Austin.Robert Sims gets Austin Film Society lead film programmer Lars Nilsen talking about the AFS’s February program (37’19”).

Seattle. The Children's Film Festival is running at Northwest Film Forum through February 10, and in the Stranger,Joule Zelman recommends finding a kid or two to take: “No disrespect to Pixar and friends, but if you limit young folks’ filmic diets to mainstream American fare, you’re neglecting an entire universe of diverse, exciting, and ingenious movie-making from around the world. Such is the philosophy of the thirteen-years-running festival, which, for this edition, is screening shorts and features from every inhabited continent.”

Portland. The lineup and schedule are now set for the forty-first Portland International Film Festival, running from February 15 through March 1.

San Rafael. Today through Sunday, as part of the global celebration of the 100th anniversary of Ingmar Bergman’s birth, the Christopher B. Smith Rafael Film Center will present a Tribute to Liv Ullmann, and she’ll be there. “Bergman was in his forties, twenty years older than her when they met,” notes Richard Von Busack in the Pacific Sun. “He was controlling and forbidding, and was as capable of locking himself up in his study as he was of locking the doors on his actresses. Ullmann’s account of their life in Liv and Ingmar [the 2012 documentary by Dheeraj Akolkar] describes how he almost froze her and burned her alive on the same shoot—it was for 1968’s Shame, probably a movie worth dying for.”

Toronto. The TIFF Cinematheque series Out of the Past: The Films of Robert Mitchum is on through March 4, and before writing up his appreciation, writer and director Simon Ennis passes along Michael Madsen’s Mitchum story.

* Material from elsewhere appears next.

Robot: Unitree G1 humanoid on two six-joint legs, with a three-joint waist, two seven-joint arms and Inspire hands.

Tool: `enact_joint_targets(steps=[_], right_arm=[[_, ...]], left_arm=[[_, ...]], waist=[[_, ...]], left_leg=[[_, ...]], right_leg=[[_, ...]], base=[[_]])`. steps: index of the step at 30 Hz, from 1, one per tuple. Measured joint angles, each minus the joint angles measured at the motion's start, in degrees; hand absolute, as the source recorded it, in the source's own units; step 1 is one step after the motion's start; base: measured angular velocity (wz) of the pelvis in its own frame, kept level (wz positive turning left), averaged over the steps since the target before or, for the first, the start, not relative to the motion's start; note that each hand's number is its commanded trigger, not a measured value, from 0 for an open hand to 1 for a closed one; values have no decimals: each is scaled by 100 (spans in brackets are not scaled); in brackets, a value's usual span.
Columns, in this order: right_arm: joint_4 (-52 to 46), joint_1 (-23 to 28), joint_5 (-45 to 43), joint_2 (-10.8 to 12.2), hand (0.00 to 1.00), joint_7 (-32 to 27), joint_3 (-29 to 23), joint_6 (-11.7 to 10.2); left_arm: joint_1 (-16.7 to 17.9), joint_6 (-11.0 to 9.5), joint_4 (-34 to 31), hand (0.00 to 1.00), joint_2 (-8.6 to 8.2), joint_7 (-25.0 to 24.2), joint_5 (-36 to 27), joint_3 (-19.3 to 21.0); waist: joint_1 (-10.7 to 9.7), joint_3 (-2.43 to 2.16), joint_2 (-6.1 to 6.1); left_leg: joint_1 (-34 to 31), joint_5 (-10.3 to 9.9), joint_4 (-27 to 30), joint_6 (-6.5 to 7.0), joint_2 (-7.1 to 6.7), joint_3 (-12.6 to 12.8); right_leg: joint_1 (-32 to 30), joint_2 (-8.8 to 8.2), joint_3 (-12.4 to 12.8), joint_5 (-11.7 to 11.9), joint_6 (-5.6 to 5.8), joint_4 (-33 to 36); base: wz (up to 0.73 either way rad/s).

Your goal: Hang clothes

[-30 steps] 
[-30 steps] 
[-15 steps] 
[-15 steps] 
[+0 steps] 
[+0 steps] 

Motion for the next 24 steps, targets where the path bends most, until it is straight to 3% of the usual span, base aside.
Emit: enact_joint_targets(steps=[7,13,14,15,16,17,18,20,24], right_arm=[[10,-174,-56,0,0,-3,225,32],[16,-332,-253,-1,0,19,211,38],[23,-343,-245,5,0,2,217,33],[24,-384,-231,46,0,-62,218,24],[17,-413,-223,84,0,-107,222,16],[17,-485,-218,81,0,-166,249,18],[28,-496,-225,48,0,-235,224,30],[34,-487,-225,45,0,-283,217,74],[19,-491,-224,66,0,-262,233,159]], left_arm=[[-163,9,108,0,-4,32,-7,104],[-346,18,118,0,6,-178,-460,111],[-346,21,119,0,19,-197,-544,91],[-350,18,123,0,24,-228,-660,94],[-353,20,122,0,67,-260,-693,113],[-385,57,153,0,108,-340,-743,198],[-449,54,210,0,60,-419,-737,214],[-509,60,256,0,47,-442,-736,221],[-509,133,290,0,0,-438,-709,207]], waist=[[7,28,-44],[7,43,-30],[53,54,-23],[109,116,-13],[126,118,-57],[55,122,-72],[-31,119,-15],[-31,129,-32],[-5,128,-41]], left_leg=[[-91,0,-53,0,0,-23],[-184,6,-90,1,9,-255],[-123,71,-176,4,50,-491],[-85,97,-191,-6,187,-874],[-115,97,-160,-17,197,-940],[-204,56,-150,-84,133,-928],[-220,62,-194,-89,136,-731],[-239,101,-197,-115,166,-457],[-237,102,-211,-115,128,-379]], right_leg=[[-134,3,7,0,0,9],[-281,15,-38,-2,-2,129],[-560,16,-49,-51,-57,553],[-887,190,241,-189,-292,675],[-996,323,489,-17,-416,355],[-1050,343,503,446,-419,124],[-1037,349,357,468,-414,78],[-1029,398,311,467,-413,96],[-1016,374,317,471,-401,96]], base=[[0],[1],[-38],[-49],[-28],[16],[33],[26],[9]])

Tomorrow, Colin Geddes’s KinoVortex presents a new 4K restoration of Takashi Miike’s Ichi the Killer (2001).

Also on at TIFF, but through February 25, is Safety Not Guaranteed: A Century of Harold Lloyd.Alicia Fletcher: “Where Chaplin made audiences weep as much as laugh with his fusion of comedy and tragedy, and Buster Keaton astonished as much as amused with his awe-inspiring stunt work and otherworldly, stone-faced stoicism, Lloyd was timid yet an indefatigable go-getter, a resourceful screw-up who was relatable and inspirational at the same time. And while those two other comic geniuses were the whole show in their films, Lloyd’s Glasses Character, in his unending quest for social acceptance, derived more of his humor from his interactions with other characters—particularly the women he ardently pursued.”

London. From today through Sunday, a new restoration of Franz Osten’s Shiraz: A Romance of India (1928) is screening at BFI Southbank.

Berlin. The Berlinale Talents program of twenty-five public talks and five screenings is now complete. Among the participants this year are Christian Petzold and Barbara Auer (Transit), Tom Tykwer, David and Nathan Zellner, Lucile Hadžihalilović, Lav Diaz, Josephine Decker, Ryuichi Sakamoto, Gus Van Sant, and João Pedro Rodrigues.

The Berlinale, whose sixty-eighth edition runs from February 15 through 25, has also announced its Generation,First Feature, and Glashütte Original – Documentary Award juries as well as the lineup for Berlinale Goes Kiez, a program that brings some of the festival’s films to the far flung neighborhoods of the city.

“Lost Films Found” is the theme of the Magical History Tour this month at the Arsenal, which is also presenting a Tribute to István Szabó through Thursday.

Paris. The Cinémathèque française’s Chantal Akerman retrospective is running through March 2.